Les filles ne travaillent pas de la même manière. Elles sont souvent plus minutieuses et organisées. Elles conçoivent mieux les petits détails, ce qui est parfois une qualité, parfois un défaut ! Alors que les gars voient plus facilement les grandes lignes d’un projet, ce qui a aussi ses avantages et ses inconvénients ! Disons qu’en duo, ils forment une équipe du tonnerre car ils se complètent très bien.
Lorsqu’elle arrive au bureau, à 8 h, Marie-Josée planifie ses tâches de la journée. Aujourd’hui, elle doit se garder du temps pour faire de la formation auprès d’un nouveau technologue, plus tard en matinée.
Mais d’abord, elle prend le temps d’aller voir chacun des collègues qui travaillent sur ses projets, afin de constater leurs progrès. Comme Marie-Josée est chez Julien Inc. depuis quelques années, elle fait de la supervision de projets, une tâche qu’elle aime bien.
Une fois les projets passés en revue, elle va rejoindre le nouveau venu pour lui montrer comment fabriquer un frigo, selon les normes en vigueur dans l’industrie. Ces normes spécifient des standards pré-établis, comme les dimensions, qui doivent absolument être respectés. Elle passera environ une heure avec lui.
Elle revient à son poste de travail, où elle continue à mûrir le projet de la cuisine de ce restaurant de New York. Même si les dessins préliminaires ne lui ont pas encore été retournés, elle est en mesure de prendre de l’avance sur la conception de l’intérieur des 14 réfrigérateurs qui la composeront. Ce matin, elle essaie de trouver le meilleur emplacement pour les tablettes et les différents compartiments.

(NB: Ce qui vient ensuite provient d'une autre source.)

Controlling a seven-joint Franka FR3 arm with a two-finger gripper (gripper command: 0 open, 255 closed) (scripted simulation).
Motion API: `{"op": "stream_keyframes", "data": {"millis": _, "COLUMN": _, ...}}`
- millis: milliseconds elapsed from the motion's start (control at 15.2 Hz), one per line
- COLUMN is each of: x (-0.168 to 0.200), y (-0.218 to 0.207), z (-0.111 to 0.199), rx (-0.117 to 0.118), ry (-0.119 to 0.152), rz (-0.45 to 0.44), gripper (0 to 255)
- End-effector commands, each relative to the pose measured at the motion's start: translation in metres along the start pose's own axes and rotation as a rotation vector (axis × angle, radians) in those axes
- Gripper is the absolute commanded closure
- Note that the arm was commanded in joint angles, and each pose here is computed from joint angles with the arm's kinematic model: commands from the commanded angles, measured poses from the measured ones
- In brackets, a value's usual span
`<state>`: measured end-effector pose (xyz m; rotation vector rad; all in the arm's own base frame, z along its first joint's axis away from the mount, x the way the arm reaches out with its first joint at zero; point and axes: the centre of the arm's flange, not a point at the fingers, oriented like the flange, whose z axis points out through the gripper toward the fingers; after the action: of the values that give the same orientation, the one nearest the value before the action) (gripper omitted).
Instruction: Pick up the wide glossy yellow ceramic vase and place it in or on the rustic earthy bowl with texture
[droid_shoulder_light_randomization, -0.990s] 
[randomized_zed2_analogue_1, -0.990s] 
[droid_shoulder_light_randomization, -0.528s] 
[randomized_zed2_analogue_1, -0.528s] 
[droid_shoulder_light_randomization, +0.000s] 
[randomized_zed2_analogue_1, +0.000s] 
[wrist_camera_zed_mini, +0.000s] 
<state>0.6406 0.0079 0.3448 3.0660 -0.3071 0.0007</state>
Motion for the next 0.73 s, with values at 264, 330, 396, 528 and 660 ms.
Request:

Après le lunch, Marie-Josée poursuit la modélisation 3D de l’extérieur de ses frigos, une étape qui s’avère très longue. Même si l’équipe de Robert de Niro demande des changements, l’expérience que Marie-Josée a acquise au fil des années lui permet d’anticiper certains problèmes et elle peut ainsi s’avancer un peu sur cette partie du projet.

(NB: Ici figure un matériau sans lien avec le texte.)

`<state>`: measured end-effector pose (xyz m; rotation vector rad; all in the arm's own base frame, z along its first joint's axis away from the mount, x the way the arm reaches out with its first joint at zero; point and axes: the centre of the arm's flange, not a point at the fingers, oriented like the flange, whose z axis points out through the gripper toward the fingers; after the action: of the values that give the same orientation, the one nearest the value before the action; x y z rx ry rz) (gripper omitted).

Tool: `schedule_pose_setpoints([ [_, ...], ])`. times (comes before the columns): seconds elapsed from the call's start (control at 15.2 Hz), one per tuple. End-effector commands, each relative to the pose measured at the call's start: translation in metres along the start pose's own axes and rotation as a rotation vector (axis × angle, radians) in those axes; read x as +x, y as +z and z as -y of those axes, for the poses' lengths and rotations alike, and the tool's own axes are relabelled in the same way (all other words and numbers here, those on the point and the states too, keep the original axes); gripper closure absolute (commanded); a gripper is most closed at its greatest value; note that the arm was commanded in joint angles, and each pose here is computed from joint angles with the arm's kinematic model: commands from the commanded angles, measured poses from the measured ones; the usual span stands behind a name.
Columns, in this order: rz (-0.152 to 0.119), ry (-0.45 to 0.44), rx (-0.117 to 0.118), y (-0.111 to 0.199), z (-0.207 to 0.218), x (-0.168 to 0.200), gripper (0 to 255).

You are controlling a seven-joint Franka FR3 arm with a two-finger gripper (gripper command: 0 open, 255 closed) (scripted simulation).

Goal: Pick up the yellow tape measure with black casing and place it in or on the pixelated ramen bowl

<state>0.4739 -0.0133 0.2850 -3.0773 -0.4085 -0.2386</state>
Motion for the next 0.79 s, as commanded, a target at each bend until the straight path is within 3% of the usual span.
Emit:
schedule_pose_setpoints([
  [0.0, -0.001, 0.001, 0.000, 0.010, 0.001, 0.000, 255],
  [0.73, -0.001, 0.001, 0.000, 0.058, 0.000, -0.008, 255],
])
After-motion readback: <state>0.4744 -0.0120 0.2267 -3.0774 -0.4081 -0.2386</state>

En milieu d’après-midi, elle part faire sa visite quotidienne en usine pour y rencontrer un des monteurs qui travaillent sur l’assemblage d’un comptoir. Marie-Josée s’assure que tout est sous contrôle, que son collègue n’a pas de questions, qu’il comprend bien les plans qu’elle lui a fournis pour l’assemblage et que le produit sera monté convenablement afin que le résultat soit fidèle au dessin de départ.

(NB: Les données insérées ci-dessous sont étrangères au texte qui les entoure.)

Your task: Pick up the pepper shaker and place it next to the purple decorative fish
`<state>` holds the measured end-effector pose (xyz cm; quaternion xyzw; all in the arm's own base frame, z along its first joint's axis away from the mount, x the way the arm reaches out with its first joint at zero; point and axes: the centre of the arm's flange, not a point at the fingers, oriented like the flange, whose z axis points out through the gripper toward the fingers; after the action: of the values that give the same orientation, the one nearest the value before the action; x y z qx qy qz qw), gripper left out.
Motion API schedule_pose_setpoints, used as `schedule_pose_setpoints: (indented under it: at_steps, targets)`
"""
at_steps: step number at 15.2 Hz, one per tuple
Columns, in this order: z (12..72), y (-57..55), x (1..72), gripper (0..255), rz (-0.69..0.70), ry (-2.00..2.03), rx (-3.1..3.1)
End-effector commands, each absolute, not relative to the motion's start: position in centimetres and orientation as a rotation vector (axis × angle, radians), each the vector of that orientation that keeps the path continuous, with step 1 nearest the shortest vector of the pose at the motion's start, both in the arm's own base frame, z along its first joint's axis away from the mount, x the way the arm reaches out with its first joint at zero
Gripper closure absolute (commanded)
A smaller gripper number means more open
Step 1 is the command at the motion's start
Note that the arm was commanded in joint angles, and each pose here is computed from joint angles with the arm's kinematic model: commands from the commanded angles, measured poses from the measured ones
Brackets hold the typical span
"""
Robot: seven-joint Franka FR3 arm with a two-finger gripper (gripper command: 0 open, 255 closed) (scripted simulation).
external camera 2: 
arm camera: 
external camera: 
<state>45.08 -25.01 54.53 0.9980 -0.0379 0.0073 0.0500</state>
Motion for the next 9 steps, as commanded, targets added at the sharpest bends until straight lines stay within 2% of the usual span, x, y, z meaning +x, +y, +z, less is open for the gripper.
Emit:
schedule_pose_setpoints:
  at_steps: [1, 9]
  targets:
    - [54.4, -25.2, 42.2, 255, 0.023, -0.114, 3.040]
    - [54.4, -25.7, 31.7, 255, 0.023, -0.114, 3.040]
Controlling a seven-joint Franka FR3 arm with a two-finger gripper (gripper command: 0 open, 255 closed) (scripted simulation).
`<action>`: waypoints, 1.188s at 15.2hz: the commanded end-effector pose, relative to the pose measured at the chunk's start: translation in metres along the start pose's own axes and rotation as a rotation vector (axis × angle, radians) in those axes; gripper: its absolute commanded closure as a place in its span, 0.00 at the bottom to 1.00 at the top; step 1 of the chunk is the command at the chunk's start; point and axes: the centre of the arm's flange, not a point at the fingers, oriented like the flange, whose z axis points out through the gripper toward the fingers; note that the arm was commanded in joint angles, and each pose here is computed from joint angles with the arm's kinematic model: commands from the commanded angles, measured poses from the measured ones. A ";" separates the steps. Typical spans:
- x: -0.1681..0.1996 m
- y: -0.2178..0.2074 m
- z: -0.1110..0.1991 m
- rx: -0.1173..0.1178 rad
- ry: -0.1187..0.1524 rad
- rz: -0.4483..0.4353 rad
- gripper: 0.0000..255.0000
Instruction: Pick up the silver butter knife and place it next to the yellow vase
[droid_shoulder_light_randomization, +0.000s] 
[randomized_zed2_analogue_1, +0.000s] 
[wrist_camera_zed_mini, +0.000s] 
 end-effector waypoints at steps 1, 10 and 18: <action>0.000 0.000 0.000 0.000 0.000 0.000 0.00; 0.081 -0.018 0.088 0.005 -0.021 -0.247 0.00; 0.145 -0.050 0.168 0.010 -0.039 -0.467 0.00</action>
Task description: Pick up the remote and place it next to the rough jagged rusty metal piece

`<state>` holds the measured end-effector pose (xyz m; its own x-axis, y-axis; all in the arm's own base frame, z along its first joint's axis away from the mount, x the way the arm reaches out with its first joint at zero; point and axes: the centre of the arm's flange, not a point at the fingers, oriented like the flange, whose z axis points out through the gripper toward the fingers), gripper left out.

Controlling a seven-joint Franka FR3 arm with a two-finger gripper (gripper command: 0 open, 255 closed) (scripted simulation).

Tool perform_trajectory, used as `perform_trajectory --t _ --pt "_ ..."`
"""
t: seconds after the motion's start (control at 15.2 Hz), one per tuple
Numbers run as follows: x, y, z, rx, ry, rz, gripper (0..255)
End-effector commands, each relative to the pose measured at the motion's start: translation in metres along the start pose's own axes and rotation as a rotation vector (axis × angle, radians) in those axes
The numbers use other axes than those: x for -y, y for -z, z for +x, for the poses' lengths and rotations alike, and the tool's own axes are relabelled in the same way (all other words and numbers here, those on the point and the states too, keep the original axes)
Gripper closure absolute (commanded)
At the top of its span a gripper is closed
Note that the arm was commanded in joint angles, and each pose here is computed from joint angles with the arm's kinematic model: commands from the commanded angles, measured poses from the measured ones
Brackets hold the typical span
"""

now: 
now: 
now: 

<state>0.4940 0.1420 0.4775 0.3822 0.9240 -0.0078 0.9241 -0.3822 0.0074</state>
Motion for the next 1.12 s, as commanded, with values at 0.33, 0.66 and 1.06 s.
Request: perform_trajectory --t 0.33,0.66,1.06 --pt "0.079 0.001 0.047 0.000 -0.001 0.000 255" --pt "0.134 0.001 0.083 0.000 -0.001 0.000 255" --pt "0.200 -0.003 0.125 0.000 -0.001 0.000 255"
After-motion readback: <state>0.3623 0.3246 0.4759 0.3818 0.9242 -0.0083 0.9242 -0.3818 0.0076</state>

À 16 h, elle se rend à une réunion d’équipe, elle aussi quotidienne. C’est l’occasion de coordonner les projets avec les autres départements, dont l’usine, et de se transférer mutuellement les dernières données sur les dossiers en cours. C’est ce qui marque la fin de cette journée de travail !
Marie-Josée est diplômée du Cégep Limoilou, à Québec. Elle a complété son DEC en Technique de génie mécanique en 1998.
Marie-Josée Ouellet exerce son métier depuis bientôt neuf ans. Au fil de sa carrière, elle a entre autres travaillé sur la fabrication de structure de wagons de train haute-vitesse chez Bombardier, et sur la conception d’appareils d’inspection par ultrasons pour les matériaux. Cette petite machine, qui fonctionne sur le même principe que les appareils pour faire les échographies chez les femmes enceintes, est utilisée pour détecter les fissures dans les ailes d’un avion, par exemple.
Au cégep :
DEC en Technique de génie mécanique (3 ans)
Ce programme est offert dans 17 établissements, dans la majorité des régions du Québec (préalables requis : mathématique 526 ou 536 et physique 534). En cours de route, tu auras à te spécialiser soit en conception-dessin, comme Marie-Josée Ouellet, soit en fabrication.
Cela n’est pas le seul chemin possible pour exercer la profession. Les diplômés en dessin industriel ou en technique de design industriel peuvent aussi occuper ce poste.
Et après ?
Le génie peut t’amener à travailler dans plusieurs domaines, à concevoir et à fabriquer des objets allant des pièces pour la cuisine, comme Marie-Josée, aux pièces d’avion et de guichets automatiques.
On retrouve les technologues dans des bureaux d’ingénieurs, des usines de fabrication comme chez Julien Inc., dans diverses entreprises où la fabrication mécanique est une activité de soutien à la production, comme l’industrie automobile, l’aéronautique ou le textile, et même dans des centrales thermiques.